= 2002 FIFA World Cup qualification – UEFA second round =

Football tournament qualifying stage

The 2002 FIFA World Cup European qualification play-offs were a set of home-and-away play-offs to decide the final four places granted to national football teams from European nations (more precisely, UEFA members) for the 2002 FIFA World Cup.

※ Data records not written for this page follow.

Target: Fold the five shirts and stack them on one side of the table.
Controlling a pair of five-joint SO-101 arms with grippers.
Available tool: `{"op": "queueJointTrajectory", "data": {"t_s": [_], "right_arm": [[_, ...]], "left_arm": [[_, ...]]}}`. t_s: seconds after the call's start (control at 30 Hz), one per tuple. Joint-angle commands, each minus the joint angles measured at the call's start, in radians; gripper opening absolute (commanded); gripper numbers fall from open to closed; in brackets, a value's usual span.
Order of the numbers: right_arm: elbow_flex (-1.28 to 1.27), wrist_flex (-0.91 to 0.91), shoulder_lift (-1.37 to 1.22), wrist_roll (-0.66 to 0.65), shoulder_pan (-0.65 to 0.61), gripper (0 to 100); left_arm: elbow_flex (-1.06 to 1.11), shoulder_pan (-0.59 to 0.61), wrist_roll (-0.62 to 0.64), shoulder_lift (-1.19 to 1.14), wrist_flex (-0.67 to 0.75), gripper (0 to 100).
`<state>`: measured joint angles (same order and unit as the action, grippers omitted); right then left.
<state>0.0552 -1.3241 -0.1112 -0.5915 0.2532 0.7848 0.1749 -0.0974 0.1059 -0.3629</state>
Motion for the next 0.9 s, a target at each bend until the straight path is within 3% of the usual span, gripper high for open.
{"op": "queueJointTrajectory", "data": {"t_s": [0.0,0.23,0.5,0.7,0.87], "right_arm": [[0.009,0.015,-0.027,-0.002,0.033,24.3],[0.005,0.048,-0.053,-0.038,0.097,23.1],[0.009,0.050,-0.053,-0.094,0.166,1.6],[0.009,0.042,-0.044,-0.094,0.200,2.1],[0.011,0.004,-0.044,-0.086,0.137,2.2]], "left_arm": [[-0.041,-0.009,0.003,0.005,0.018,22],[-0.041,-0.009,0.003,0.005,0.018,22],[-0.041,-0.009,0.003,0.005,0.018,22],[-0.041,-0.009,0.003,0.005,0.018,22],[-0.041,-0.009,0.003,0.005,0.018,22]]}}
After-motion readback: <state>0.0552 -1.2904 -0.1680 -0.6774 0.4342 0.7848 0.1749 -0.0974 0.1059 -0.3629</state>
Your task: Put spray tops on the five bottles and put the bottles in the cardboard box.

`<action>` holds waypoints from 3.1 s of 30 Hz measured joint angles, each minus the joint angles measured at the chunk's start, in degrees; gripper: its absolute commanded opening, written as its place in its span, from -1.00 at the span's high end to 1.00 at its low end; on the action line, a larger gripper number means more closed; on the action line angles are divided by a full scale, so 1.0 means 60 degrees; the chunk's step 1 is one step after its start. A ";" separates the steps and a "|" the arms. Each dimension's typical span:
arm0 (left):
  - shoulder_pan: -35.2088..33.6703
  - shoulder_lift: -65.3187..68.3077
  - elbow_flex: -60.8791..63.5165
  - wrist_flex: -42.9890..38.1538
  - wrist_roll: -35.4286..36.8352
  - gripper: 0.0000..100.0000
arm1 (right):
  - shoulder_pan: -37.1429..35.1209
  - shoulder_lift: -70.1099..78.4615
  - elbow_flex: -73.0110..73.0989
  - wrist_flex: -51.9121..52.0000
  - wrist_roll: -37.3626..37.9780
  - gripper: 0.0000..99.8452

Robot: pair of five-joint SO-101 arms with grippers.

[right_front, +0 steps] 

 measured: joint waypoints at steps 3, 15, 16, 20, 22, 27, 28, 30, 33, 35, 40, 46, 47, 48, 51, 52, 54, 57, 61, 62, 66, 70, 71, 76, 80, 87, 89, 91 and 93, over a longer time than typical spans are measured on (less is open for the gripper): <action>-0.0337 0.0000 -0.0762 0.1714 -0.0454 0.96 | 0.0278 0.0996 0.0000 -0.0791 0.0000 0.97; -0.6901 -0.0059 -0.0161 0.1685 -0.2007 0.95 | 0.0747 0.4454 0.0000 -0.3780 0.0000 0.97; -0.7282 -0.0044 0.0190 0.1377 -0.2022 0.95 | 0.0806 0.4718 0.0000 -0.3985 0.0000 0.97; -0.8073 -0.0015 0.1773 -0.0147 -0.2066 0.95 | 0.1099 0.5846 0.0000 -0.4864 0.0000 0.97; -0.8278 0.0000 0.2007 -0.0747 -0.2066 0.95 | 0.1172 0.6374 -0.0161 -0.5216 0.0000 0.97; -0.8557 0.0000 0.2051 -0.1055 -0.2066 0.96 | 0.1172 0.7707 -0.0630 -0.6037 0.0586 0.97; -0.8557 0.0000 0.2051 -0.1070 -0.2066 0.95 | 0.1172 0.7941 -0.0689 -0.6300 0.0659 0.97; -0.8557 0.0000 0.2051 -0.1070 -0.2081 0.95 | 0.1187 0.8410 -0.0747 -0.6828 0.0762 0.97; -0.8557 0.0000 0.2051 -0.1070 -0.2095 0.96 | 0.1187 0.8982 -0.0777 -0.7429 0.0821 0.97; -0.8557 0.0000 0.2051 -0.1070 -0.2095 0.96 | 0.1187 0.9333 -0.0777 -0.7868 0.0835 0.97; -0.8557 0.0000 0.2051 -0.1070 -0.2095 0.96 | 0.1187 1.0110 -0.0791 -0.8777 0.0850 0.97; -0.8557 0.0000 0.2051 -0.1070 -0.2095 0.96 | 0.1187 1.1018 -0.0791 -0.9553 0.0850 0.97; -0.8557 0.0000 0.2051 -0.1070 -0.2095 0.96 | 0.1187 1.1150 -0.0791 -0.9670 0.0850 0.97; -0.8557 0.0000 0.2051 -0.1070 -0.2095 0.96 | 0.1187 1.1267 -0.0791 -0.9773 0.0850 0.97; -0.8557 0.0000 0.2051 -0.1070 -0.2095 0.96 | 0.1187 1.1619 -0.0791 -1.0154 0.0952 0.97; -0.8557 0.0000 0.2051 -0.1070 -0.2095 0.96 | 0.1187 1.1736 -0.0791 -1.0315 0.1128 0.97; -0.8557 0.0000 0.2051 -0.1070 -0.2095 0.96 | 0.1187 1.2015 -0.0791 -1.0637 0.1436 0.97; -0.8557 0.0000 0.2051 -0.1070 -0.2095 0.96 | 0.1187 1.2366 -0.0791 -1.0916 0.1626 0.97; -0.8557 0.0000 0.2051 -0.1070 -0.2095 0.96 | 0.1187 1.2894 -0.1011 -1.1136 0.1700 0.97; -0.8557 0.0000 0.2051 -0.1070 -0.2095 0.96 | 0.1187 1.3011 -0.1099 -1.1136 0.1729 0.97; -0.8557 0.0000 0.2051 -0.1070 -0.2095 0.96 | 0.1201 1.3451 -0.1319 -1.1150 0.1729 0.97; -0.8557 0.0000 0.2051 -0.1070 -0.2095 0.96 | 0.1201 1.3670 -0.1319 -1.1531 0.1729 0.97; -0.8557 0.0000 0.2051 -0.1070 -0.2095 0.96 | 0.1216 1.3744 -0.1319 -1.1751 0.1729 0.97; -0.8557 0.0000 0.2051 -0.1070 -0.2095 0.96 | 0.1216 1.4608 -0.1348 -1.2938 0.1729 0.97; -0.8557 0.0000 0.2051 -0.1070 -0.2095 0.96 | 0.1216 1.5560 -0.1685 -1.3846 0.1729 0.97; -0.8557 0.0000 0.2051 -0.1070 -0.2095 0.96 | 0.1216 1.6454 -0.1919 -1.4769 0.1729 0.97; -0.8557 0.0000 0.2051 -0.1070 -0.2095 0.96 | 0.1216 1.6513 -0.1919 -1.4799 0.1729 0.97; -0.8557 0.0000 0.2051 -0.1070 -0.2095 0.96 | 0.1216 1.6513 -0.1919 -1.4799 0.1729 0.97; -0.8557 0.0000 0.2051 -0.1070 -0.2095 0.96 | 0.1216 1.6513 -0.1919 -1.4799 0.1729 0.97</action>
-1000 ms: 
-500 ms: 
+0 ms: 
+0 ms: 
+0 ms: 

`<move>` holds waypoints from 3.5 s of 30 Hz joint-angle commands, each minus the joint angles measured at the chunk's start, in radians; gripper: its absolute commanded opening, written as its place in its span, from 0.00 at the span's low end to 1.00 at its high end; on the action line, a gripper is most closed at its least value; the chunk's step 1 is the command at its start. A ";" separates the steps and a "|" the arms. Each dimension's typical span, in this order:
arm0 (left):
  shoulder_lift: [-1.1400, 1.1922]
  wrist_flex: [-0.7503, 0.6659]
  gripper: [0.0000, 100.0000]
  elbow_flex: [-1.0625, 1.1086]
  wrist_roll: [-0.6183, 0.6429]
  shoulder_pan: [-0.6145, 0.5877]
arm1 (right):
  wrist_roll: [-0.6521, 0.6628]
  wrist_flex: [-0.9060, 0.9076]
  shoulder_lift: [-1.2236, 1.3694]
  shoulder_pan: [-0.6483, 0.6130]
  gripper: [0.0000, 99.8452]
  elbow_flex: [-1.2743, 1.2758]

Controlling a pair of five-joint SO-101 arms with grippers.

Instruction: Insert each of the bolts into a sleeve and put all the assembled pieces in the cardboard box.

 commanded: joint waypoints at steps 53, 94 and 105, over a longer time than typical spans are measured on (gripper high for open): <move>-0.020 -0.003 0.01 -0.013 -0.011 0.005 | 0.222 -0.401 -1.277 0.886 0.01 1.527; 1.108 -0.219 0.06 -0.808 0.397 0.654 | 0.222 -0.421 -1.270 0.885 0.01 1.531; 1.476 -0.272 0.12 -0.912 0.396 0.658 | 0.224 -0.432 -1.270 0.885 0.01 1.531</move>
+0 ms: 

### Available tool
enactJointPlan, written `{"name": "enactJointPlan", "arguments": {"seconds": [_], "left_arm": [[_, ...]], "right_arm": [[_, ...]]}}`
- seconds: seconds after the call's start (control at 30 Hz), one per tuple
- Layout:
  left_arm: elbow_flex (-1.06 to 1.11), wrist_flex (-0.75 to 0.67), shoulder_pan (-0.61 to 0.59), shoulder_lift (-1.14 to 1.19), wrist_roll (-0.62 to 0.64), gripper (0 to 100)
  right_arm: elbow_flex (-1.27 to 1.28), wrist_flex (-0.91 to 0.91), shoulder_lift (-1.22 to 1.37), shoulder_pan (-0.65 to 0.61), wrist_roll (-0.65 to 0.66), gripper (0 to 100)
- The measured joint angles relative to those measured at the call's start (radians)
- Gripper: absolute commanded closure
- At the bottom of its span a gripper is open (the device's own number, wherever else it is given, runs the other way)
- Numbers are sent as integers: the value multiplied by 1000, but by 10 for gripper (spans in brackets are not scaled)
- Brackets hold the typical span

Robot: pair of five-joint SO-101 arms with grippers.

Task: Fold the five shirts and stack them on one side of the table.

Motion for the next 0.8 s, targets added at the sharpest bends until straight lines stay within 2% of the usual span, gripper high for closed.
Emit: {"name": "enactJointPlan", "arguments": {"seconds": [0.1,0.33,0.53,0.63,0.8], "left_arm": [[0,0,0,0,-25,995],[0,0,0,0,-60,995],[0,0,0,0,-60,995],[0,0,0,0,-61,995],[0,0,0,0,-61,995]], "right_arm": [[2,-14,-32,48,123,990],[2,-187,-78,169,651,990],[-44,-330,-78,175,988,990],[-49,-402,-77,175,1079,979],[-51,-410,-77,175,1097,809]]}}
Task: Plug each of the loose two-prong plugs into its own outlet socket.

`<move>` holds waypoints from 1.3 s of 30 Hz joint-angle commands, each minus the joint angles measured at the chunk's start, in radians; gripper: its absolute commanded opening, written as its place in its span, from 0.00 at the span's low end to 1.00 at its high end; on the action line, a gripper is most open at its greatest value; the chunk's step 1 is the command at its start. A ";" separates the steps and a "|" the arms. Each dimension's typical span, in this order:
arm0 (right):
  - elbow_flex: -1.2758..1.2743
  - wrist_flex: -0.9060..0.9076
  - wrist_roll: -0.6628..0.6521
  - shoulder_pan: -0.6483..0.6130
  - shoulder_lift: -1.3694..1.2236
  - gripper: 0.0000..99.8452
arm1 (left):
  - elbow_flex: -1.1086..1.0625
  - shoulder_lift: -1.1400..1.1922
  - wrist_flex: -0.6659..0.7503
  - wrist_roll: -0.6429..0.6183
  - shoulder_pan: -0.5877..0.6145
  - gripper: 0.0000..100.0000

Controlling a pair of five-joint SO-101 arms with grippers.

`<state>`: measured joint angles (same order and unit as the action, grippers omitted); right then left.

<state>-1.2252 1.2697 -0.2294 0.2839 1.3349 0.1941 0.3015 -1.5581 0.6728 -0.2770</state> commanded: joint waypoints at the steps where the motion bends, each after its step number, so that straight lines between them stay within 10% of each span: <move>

The play-offs were decided by the standard FIFA method of aggregate score, with away goals and, if necessary, extra time with the possibility of a penalty shoot-out at the end of the second leg. The winner of each play-off was awarded a place in the 2002 FIFA World Cup.

==Seeding and draw==
The draw for the play-offs was held on 31 August 2001 at FIFA's headquarters in Zürich, Switzerland. The nine group runners-up were placed into one pot, with eight teams drawn into four pairings (with the first team drawn hosting the first leg). The remaining team then faced an AFC team in the inter-confederation play-offs. UEFA were paired to face the AFC team by decision of the FIFA Executive Committee in October 1999.

==Qualified teams==
The teams that finished second in Groups 1 and 3–9 from the first round qualified for the second round.
- AUT
- BEL
- CZE
- GER
- ROM
- SVN
- TUR
- UKR

==Matches==

10 November 2001
BEL 1-0 CZE
  BEL: G. Verheyen 28'

14 November 2001
CZE 0-1 BEL
  BEL: Wilmots 85' (pen.)

Belgium won 2–0 on aggregate and qualified for the 2002 FIFA World Cup.
----
10 November 2001
UKR 1-1 GER
  UKR: Zubov 18'
  GER: Ballack 31'

14 November 2001
GER 4-1 UKR
  GER: Ballack 4', 51', Neuville 11', Rehmer 15'
  UKR: Shevchenko 90'

Germany won 5–2 on aggregate and qualified for the 2002 FIFA World Cup.
----
10 November 2001
SVN 2-1 ROM
  SVN: Ačimovič 41', Osterc 70'
  ROM: M. Niculae 26'

14 November 2001
ROM 1-1 SVN
  ROM: Contra 65'
  SVN: Rudonja 55'

Slovenia won 3–2 on aggregate and qualified for the 2002 FIFA World Cup.
----
10 November 2001
AUT 0-1 TUR
  TUR: Buruk 60'

14 November 2001
TUR 5-0 AUT
  TUR: Baştürk 21', Şükür 31', Buruk 45', Erdem 69', 85'

Turkey won 6–0 on aggregate and qualified for the 2002 FIFA World Cup.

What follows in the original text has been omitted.